Nannar, a Enlil en la Tierra nacido, también fue implacable. ¡Marduk, de mi templo en la ciudad del norte, su propia morada ha hecho! Así dijo. Ishkur, el hijo más joven de Enlil, exigió un castigo; ¡en mis tierras, ha hecho prostituirse al pueblo ante él!, dijo. Utu, hijo de Nannar, contra el hijo de Marduk, Nabu, dirigió su ira: ¡Intentó tomar el Lugar de los Carros Celestiales! Innana, gemela de Utu, estaba fuera de sí; seguía exigiendo el castigo de Marduk por el asesinato de su amado Dumuzi. Ninharsag, madre de dioses y hombres, desvió la mirada. ¿Por qué no está Marduk aquí? dijo simplemente. Gibil, mi propio hijo, replicó pesimista: Marduk ha desestimado todos los ruegos; ¡por las señales del cielo reclama su supremacía!

¡Sólo por las armas será detenido Marduk!, gritó Ninurta, primogénito de Enlil. Utu estaba preocupado por la protección del Lugar de los Carros Celestiales; ¡no debe caer en manos de Marduk! Así dijo. Nergal, señor de los Dominios Inferiores, exigía ferozmente: ¡Que se utilicen las antiguas Armas de Terror para arrasar! En lugar de común acuerdo, hubo silencio.
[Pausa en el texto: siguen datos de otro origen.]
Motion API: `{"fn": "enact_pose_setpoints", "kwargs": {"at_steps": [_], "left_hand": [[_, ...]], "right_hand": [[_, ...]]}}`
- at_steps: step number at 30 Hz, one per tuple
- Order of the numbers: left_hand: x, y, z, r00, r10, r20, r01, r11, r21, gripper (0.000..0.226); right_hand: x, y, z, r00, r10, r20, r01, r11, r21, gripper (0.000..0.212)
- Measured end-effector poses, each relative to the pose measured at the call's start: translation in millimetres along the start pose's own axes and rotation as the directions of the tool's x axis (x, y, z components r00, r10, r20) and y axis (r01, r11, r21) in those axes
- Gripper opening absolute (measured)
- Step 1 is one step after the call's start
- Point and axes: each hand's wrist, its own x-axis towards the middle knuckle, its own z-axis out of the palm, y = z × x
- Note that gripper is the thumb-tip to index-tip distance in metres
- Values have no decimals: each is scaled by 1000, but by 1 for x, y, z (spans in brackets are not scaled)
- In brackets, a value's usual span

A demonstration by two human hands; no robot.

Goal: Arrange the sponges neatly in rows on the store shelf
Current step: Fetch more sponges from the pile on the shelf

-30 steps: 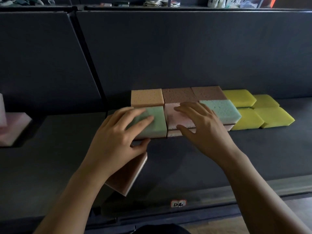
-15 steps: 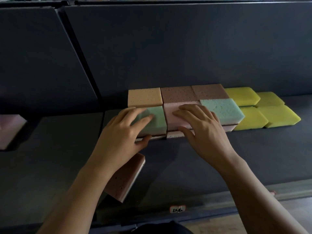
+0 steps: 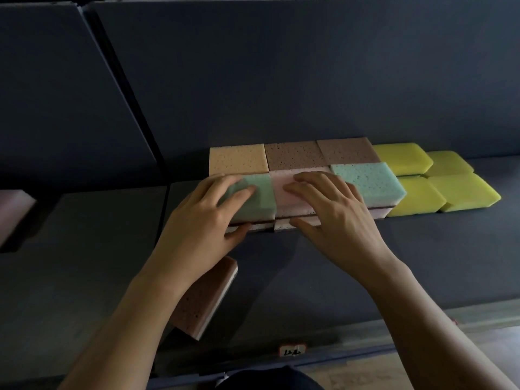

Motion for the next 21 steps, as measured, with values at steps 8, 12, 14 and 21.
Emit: {"fn": "enact_pose_setpoints", "kwargs": {"at_steps": [8,12,14,21], "left_hand": [[3,1,0,1000,-18,-22,18,1000,15,59],[4,1,-1,1000,-21,5,21,1000,19,58],[5,1,-2,1000,-18,8,18,1000,25,57],[9,4,-2,996,-86,9,86,996,17,59]], "right_hand": [[2,1,-1,1000,-17,-21,17,1000,-15,55],[0,0,2,1000,-10,-9,10,1000,-22,54],[0,0,2,1000,-2,-5,2,1000,-24,53],[1,0,2,1000,18,7,-18,999,-30,54]]}}
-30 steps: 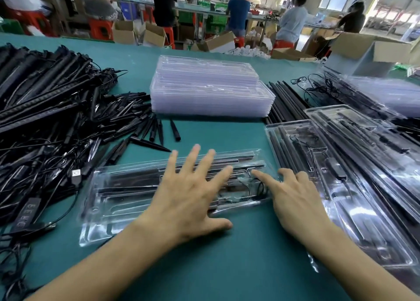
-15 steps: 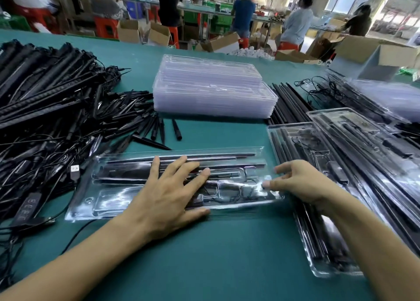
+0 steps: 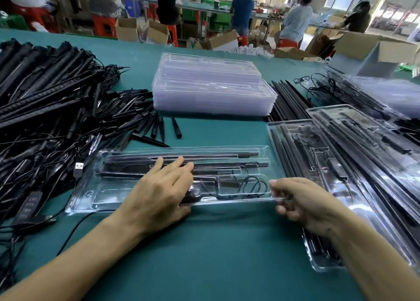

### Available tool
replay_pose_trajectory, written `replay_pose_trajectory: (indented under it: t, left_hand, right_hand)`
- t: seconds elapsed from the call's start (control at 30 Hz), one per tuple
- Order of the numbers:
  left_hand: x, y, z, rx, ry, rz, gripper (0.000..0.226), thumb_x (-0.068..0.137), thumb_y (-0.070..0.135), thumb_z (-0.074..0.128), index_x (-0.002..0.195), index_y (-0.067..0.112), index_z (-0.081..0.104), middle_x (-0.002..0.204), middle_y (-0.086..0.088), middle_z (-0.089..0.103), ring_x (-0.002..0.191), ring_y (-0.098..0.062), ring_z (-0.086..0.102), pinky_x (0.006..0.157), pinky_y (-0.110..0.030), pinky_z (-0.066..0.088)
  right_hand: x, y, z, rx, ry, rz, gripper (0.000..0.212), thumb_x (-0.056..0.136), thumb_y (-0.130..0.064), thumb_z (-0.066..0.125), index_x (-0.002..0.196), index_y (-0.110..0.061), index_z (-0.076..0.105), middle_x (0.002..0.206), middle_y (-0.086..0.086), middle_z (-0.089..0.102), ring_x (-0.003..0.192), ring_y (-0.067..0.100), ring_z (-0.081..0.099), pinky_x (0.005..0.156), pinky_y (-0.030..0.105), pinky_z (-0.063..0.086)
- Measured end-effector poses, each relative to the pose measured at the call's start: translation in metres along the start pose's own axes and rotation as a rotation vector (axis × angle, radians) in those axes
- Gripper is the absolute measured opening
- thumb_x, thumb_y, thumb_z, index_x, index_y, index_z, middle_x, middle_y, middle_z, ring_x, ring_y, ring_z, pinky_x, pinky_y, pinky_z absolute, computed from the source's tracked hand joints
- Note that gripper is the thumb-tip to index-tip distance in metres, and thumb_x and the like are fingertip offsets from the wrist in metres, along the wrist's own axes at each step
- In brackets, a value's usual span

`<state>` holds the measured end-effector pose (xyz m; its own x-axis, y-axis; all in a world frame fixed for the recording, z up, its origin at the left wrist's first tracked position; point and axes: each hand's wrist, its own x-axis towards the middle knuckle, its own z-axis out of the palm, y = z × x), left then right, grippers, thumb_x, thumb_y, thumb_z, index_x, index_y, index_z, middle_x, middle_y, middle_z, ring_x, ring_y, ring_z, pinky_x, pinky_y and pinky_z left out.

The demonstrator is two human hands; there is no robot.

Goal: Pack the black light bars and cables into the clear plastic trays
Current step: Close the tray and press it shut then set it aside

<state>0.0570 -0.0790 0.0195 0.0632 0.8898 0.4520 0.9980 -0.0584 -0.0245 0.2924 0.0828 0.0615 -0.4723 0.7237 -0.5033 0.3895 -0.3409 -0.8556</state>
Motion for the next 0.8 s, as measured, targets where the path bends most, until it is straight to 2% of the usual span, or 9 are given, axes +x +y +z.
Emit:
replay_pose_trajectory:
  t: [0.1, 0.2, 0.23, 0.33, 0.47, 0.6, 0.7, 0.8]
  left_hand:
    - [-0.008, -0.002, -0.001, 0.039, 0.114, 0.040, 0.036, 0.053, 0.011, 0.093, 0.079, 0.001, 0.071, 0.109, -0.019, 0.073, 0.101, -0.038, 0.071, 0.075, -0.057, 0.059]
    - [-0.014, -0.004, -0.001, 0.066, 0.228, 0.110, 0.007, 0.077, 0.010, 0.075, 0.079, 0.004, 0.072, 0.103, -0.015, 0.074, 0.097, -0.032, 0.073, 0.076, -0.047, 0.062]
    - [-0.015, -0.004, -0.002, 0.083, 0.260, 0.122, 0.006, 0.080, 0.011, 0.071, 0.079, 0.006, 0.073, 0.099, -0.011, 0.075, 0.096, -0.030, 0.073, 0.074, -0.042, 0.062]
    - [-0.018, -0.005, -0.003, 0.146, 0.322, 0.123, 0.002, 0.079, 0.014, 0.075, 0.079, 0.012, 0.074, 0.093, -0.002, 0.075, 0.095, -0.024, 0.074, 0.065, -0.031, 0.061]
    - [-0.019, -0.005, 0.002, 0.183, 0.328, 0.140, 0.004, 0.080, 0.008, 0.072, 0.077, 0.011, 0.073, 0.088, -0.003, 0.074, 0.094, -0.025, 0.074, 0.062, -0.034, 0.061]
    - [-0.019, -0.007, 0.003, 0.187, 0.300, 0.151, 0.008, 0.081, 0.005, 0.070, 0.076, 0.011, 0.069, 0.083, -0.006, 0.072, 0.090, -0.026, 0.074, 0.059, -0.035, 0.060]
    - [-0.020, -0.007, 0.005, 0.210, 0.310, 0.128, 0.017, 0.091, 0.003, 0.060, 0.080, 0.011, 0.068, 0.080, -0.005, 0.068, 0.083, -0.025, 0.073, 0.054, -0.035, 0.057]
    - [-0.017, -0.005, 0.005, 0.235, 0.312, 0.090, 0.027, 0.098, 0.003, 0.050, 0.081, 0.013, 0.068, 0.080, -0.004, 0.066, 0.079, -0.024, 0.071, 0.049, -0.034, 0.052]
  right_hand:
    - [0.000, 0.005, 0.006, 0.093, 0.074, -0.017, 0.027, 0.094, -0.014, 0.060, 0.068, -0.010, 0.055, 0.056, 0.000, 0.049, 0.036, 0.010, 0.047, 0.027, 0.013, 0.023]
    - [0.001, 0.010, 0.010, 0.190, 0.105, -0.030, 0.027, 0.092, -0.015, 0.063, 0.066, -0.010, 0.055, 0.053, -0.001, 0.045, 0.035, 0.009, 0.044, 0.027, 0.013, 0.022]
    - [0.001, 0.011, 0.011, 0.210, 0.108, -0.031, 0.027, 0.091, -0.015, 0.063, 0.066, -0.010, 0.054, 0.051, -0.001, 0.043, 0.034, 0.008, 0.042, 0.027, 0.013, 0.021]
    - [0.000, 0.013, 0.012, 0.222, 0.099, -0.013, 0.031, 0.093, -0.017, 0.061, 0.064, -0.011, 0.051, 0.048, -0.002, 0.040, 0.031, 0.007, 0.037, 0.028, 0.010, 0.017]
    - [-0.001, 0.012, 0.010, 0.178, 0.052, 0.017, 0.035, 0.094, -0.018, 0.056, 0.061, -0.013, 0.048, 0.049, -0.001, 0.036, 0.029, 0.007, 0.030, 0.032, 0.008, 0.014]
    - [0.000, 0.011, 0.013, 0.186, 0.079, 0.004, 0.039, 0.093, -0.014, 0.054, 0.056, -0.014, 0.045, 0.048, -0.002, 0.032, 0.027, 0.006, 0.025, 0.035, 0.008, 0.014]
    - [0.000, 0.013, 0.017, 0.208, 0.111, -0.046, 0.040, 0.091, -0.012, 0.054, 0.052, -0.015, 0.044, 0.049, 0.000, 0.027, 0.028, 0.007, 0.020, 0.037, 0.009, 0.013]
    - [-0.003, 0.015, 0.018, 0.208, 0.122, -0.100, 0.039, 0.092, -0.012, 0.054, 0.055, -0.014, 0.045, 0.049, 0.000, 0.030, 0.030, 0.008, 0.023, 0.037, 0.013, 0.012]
En el silencio, Enlil abrió la boca: Debe haber un castigo; como pájaros sin alas quedarán los malhechores, Marduk y Nabu, de nuestro patrimonio nos están privando; ¡hay que privarles del Lugar de los Carros Celestiales! ¡Que se calcine el lugar hasta el olvido!, gritó Ninurta: ¡Dejadme ser El Que Calcina! Excitado, Nergal se puso en pie y gritó: ¡que las ciudades de los malhechores también sean destruidas, dejadme arrasar las ciudades pecadoras, dejad que a partir de hoy mi nombre sea el Aniquilador! Los terrestres, por nosotros creados, no deben ser dañados; los justos con los pecadores no deben perecer, dije enérgicamente. Ninharsag, la compañera que me ayudó a crearlos, estaba de acuerdo: La cuestión solamente se ha de resolver entre los dioses, el pueblo no debe ser dañado. Anu, desde la morada celestial, estaba prestando atención a las discusiones. Anu, que determina los hados, su voz hizo escuchar desde su morada celestial: Que las armas de Terror sean por esta vez usadas, que el lugar de las naves propulsadas sea arrasado, que al pueblo se le perdone. ¡Que Ninurta sea el Calcinador, que Nergal sea el Aniquilador! Y así Enlil la decisión anunció. A ellos, un secreto de los dioses revelaré; el lugar oculto de las armas de terror a ellos les desvelaré. Los dos hijos, uno mío, uno suyo, en su cámara interior Enlil convocó. Nergal, cuando volvió junto a mí, desvió la mirada. ¡Ay!, grité sin palabras, ¡el hermano se ha revuelto contra hermano! ¡Acaso por hado han de repetirse los Tiempos Previos? Un secreto de los Tiempos de Antaño les reveló Enlil a ellos, ¡las Armas de Terror a sus manos confió! Aderezadas de terror, con un resplandor se desataron; todo lo que tocan, en un montón de polvo lo convierten. Para hermano contra hermano en la Tierra fueron abjuradas, ninguna región afectar. Entonces, el juramento se violó, como una vasija rota en inútiles trozos. Los dos hijos, plenos de gozo, con paso rápido de la cámara de Enlil emergieron, para la partida de las armas. Los otros dioses volvieron a sus ciudades; ¡sin presagiar ninguno de ellos su propia calamidad!